— Mais il est seul pour vous deux?
— Et notre mère n'est-elle pas seule pour nous deux?
— Et toi, Dagobert, n'es-tu pas aussi seul pour nous deux?
— C'est juste!… Ah çà, mais savez-vous que je finirai par en être jaloux de ce gaillard-là, moi?
— Tu es notre ami du jour, il est notre ami de nuit.
— Entendons-nous: si vous en parlez le jour et si vous en rêvez la nuit, qu'est-ce qu'il me restera donc à moi?
— Il te restera… tes deux orphelines que tu aimes tant! dit
Rose.
— Et qui n'ont plus que toi au monde, ajouta Blanche d'une voix caressante.

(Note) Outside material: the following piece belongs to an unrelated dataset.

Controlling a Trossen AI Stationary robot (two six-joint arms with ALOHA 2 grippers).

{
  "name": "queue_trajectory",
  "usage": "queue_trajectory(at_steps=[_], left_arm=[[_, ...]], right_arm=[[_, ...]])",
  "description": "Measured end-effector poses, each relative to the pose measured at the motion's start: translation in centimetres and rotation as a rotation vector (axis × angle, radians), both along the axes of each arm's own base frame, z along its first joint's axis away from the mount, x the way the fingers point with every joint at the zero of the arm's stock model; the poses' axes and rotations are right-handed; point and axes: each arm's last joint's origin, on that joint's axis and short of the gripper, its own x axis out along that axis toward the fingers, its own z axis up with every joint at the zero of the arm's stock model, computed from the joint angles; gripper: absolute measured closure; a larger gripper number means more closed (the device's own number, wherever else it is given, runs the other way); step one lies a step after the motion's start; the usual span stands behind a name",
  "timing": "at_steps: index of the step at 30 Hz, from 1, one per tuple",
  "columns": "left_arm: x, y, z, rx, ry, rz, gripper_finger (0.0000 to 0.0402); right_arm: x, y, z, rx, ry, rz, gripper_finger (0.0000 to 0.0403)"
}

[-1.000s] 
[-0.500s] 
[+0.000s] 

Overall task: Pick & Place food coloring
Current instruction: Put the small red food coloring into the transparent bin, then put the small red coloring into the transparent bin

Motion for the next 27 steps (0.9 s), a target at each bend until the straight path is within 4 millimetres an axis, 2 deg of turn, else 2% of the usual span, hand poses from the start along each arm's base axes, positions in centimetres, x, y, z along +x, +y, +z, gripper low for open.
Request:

— Hum! hum! c'est ça, câlinez-moi… Allez, mes enfants, ajouta tendrement le soldat, je suis content de mon lot; je vous passe votre Gabriel; j'étais bien sûr que moi et Rabat-Joie nous pouvions dormir tranquillement sur nos oreilles. Du reste, il n'y a rien d'étonnant à ceci: votre premier songe vous a frappées, et, à force d'en jaser, vous l'avez eu de nouveau: aussi vous le verriez une troisième fois, ce bel oiseau de nuit… que je ne m'étonnerais pas.

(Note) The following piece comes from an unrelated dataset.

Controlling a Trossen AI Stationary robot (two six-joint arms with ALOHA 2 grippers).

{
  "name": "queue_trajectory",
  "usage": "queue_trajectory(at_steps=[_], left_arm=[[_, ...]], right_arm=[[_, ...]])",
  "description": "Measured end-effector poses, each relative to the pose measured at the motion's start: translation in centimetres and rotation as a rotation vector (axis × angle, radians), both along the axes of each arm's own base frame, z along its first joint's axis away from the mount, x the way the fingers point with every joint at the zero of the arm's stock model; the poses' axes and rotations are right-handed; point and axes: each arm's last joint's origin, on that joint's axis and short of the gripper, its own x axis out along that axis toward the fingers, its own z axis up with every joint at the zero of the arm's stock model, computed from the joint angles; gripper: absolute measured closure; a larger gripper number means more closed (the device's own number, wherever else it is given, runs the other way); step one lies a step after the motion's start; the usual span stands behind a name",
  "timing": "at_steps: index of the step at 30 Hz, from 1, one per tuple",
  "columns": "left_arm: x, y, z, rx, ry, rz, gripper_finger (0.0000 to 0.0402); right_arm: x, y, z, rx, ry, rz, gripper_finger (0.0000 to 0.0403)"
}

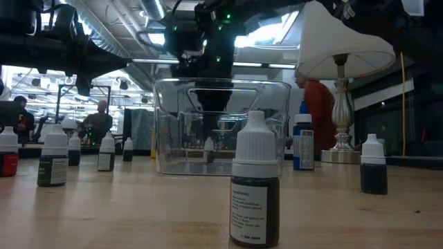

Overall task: Pick & Place food coloring
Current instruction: Put the small red coloring into the transparent bin

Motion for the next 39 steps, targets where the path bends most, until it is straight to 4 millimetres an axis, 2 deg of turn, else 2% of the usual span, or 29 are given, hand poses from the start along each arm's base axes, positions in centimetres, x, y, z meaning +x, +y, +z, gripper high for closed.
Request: queue_trajectory(at_steps=[4,8,11,16,18,21,23,27,30,34,39], left_arm=[[0.0,0.0,0.0,0.000,0.000,0.000,0.0384],[0.0,0.0,0.0,0.000,0.000,-0.001,0.0384],[0.0,0.0,0.0,0.001,0.000,-0.006,0.0384],[0.0,-0.1,0.0,0.003,0.002,-0.029,0.0384],[0.0,-0.1,0.0,0.003,0.003,-0.034,0.0384],[0.0,-0.1,-0.1,0.004,0.008,-0.033,0.0384],[0.0,-0.1,-0.1,0.004,0.010,-0.033,0.0384],[0.1,-0.1,-0.3,0.000,0.031,-0.033,0.0384],[0.1,-0.1,-0.5,-0.002,0.049,-0.033,0.0384],[0.1,-0.1,-0.6,-0.004,0.059,-0.033,0.0384],[0.1,-0.1,-0.6,-0.004,0.059,-0.033,0.0384]], right_arm=[[-0.9,0.4,2.9,-0.052,-0.037,-0.024,0.0223],[-2.7,1.5,6.9,-0.107,-0.076,-0.048,0.0237],[-4.9,2.8,10.5,-0.116,-0.107,-0.064,0.0250],[-11.0,5.4,16.8,-0.106,-0.085,-0.113,0.0266],[-13.7,6.4,19.5,-0.081,-0.173,-0.147,0.0272],[-19.1,7.6,23.3,-0.017,-0.303,-0.217,0.0276],[-22.7,8.2,24.9,0.020,-0.364,-0.280,0.0277],[-28.7,9.8,25.9,0.123,-0.440,-0.302,0.0276],[-31.5,10.7,25.4,0.173,-0.433,-0.282,0.0276],[-32.3,11.5,23.9,0.181,-0.391,-0.277,0.0276],[-31.9,12.7,21.7,0.212,-0.292,-0.262,0.0276]])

— Oh! Dagobert, ne plaisante pas, ce sont seulement des rêves, mais il nous semble que notre mère nous les envoie. Ne nous disait-elle pas que les jeunes filles orphelines avaient des anges gardiens?… Eh bien, Gabriel est notre ange gardien, et nous protégera et te protégera aussi.